:: What this task involves ::
Pull out from the material below all lines with "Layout".

:: Available records ::
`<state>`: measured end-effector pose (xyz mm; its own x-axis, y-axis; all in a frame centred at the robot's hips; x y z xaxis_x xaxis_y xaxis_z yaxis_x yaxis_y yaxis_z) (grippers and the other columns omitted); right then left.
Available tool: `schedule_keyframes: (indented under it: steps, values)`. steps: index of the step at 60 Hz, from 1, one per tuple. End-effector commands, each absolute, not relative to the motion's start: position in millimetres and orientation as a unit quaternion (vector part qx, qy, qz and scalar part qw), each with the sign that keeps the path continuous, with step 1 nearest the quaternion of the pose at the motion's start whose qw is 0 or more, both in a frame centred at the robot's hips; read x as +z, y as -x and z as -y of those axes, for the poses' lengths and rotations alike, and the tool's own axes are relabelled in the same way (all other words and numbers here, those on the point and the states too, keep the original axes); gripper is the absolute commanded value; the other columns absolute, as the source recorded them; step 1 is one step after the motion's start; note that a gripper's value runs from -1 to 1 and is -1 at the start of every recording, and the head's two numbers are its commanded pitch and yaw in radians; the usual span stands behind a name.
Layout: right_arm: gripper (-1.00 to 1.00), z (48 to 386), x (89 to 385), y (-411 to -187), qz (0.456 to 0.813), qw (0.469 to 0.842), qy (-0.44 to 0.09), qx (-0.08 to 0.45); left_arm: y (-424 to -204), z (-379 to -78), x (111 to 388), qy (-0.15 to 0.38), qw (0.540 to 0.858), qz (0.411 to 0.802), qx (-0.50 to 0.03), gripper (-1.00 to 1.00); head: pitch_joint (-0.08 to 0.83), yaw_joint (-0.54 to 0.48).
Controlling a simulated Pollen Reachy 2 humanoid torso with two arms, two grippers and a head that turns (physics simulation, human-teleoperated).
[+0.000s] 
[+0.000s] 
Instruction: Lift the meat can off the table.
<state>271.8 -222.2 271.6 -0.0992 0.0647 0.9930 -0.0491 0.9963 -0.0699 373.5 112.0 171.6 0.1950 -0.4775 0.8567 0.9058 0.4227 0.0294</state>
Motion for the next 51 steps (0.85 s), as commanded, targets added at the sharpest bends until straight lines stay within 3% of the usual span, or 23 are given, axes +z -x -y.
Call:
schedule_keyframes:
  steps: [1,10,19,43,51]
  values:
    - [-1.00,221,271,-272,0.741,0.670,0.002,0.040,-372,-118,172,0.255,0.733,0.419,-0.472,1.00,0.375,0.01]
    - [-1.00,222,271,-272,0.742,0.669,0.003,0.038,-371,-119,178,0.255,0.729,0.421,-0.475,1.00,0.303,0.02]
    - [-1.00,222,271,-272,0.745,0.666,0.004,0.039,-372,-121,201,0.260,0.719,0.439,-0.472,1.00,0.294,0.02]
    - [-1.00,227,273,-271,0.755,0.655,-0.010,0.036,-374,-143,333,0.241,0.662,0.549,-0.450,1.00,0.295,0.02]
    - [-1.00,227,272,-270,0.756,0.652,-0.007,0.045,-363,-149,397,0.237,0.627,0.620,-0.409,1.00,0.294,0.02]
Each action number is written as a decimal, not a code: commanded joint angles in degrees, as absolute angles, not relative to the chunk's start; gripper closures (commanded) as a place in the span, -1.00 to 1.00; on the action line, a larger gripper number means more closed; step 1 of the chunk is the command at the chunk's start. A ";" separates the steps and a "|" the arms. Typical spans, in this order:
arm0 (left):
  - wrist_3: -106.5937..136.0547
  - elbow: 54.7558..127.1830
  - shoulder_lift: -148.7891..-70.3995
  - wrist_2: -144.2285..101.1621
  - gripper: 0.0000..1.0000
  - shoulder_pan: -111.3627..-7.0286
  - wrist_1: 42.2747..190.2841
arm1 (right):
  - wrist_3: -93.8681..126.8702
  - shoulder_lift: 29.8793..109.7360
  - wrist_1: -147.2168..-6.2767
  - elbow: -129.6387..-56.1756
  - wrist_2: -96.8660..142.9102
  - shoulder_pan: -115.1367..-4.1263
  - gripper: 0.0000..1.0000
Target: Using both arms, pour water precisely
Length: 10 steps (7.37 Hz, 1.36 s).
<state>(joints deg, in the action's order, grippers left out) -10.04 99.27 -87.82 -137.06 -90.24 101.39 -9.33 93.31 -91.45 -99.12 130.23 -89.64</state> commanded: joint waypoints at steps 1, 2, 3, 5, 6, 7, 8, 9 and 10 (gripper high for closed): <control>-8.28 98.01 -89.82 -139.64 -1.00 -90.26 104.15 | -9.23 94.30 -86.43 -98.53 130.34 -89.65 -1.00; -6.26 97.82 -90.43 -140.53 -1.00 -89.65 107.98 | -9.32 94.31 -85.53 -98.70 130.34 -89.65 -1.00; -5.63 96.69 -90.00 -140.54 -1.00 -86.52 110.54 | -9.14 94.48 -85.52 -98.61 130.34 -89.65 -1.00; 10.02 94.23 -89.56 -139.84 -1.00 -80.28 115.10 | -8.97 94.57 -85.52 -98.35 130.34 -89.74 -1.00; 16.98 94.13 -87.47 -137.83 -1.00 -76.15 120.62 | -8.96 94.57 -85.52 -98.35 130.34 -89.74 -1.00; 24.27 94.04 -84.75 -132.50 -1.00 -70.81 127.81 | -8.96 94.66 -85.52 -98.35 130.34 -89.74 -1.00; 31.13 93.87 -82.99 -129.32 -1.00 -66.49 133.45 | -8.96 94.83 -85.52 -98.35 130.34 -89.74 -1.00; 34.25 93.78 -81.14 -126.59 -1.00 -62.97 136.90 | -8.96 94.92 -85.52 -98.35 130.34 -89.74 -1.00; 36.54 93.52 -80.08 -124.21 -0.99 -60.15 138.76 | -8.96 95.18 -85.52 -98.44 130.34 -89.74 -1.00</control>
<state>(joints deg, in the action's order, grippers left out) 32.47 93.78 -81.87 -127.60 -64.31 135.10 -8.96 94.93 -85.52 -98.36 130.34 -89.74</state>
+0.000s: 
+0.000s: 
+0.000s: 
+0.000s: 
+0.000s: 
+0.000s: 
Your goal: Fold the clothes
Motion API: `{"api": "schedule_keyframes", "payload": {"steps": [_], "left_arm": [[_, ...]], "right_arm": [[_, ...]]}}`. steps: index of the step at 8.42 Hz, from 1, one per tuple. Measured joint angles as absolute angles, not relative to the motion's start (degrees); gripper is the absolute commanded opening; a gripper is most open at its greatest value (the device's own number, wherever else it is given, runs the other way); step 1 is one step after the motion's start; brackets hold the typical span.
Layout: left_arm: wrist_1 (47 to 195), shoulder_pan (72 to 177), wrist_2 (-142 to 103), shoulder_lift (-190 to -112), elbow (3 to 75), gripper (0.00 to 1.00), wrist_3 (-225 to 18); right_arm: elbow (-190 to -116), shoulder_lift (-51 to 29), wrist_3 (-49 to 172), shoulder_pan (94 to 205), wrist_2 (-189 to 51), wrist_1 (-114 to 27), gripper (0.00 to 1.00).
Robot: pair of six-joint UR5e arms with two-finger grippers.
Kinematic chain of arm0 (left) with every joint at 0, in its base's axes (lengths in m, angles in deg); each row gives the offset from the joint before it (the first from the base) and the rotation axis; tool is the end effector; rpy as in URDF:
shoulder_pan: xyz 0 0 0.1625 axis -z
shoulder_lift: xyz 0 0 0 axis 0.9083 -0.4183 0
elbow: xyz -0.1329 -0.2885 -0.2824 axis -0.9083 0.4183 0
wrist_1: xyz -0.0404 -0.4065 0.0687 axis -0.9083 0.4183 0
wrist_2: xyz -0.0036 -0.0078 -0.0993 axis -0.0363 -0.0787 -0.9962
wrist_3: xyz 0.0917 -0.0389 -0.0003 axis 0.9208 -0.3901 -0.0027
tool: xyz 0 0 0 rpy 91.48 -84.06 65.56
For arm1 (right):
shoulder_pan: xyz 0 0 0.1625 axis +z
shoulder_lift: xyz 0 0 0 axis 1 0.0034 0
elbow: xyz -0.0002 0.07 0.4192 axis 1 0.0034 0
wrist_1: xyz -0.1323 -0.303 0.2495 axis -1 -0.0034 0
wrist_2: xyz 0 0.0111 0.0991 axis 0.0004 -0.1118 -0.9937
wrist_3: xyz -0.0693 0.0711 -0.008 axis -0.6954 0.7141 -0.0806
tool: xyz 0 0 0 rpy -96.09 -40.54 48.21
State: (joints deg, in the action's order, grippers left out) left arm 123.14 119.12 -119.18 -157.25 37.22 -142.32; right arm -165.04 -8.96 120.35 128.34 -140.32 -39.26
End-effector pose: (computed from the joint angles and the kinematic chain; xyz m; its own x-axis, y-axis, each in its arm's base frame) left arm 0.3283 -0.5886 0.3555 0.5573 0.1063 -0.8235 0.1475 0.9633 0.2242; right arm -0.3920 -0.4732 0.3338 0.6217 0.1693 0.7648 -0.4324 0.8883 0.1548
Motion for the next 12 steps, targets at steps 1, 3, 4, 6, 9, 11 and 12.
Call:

:: Response area ::
Layout: right_arm: gripper (-1.00 to 1.00), z (48 to 386), x (89 to 385), y (-411 to -187), qz (0.456 to 0.813), qw (0.469 to 0.842), qy (-0.44 to 0.09), qx (-0.08 to 0.45); left_arm: y (-424 to -204), z (-379 to -78), x (111 to 388), qy (-0.15 to 0.38), qw (0.540 to 0.858), qz (0.411 to 0.802), qx (-0.50 to 0.03), gripper (-1.00 to 1.00); head: pitch_joint (-0.08 to 0.83), yaw_joint (-0.54 to 0.48).
Layout: left_arm: wrist_1 (47 to 195), shoulder_pan (72 to 177), wrist_2 (-142 to 103), shoulder_lift (-190 to -112), elbow (3 to 75), gripper (0.00 to 1.00), wrist_3 (-225 to 18); right_arm: elbow (-190 to -116), shoulder_lift (-51 to 29), wrist_3 (-49 to 172), shoulder_pan (94 to 205), wrist_2 (-189 to 51), wrist_1 (-114 to 27), gripper (0.00 to 1.00).

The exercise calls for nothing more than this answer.